There still isn't much on how to tell if a hard drive has a 3.3v included though, I have never researched it until now but it's always good to learn something new! Wikipedia mentions a molex to sata connector that has the 3.3v wire as well in their Serial ATA article, but I don't see anything related to this on-line for purchase. The general consensus from what I've read is that drive manufacturer's have not embraced the standard yet, but the rail and voltage should be listed directly on the hard drive or in the manufacturer specifications. I have an old PATA drive in front of me that says +5v 0.72A and +12v 0.52A on the front, I'll check a SATA drive next time I see one, this is a good bit of info to watch out for!!

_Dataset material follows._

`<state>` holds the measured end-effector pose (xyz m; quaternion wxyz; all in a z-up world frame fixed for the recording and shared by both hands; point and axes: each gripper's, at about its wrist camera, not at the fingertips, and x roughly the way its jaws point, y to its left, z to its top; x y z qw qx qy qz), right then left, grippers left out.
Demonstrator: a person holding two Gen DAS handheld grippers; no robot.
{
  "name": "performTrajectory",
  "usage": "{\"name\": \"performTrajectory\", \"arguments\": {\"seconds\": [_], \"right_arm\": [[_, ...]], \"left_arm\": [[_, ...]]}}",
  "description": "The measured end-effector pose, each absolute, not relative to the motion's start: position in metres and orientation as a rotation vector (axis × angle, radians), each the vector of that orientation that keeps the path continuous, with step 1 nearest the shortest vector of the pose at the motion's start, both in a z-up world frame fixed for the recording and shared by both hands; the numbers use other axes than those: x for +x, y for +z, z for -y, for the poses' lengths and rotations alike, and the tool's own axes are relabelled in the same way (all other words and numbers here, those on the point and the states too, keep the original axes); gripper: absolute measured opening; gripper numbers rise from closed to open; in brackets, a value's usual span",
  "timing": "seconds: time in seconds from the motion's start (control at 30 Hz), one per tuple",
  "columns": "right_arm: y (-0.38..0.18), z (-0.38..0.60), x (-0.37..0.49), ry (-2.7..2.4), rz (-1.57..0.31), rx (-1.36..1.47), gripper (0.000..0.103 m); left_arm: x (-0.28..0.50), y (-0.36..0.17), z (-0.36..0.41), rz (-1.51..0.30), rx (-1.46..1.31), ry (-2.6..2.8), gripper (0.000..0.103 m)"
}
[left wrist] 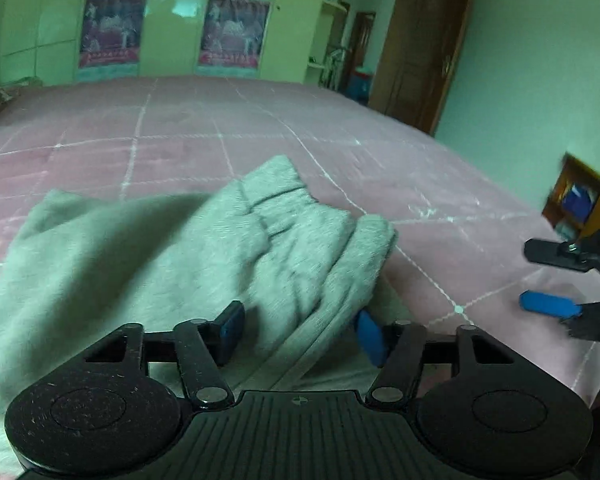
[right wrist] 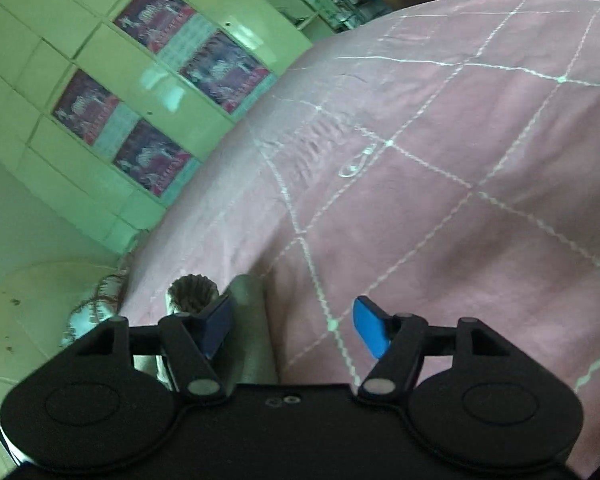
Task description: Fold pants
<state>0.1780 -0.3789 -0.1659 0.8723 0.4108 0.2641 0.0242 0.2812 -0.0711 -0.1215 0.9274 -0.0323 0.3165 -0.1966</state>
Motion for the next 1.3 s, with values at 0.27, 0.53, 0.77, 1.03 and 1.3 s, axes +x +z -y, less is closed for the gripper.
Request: {"name": "performTrajectory", "arguments": {"seconds": [0.27,0.53,0.77,1.03,1.3], "right_arm": [[-0.156,0.337,0.182,0.128,-0.572,0.797,0.058],[-0.146,0.320,0.182,0.192,-0.589,0.814,0.054],[-0.153,0.278,0.204,0.312,-0.655,0.885,0.040],[-0.176,0.253,0.245,0.217,-0.744,0.898,0.034],[-0.140,0.273,0.210,0.220,-0.577,0.820,0.000]], "left_arm": [[0.265,-0.113,0.062,-0.624,-0.104,-0.403,0.069],[0.245,-0.112,0.018,-0.564,-0.102,-0.304,0.069],[0.217,-0.133,-0.059,-0.635,-0.119,-0.166,0.071],[0.228,-0.156,-0.078,-0.705,-0.140,-0.148,0.071],[0.245,-0.173,-0.075,-0.736,-0.178,-0.101,0.071]]}}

Also found some good info regarding the 20/24 pin motherboard connector from PlayTool:

The extra 4 pins are not separate rails. They're just extra lines to provide more current to the same rails. ... When you plug a 20 pin cable into a 24 pin connector you're not providing the extra current carrying capacity which may be needed by the motherboard. ... PCI Express cards can draw up to 75 watts through the motherboard connector so adding an expansion card can substantially increase power draw through the main power cable.


It sounds like the main concern is the connector will overheat without the extra wires, but I couldn't find an easy way to tell if it works with a specific motherboard. The PCI-E note is very interesting as well, I didn't know it drew that much power through the motherboard connector.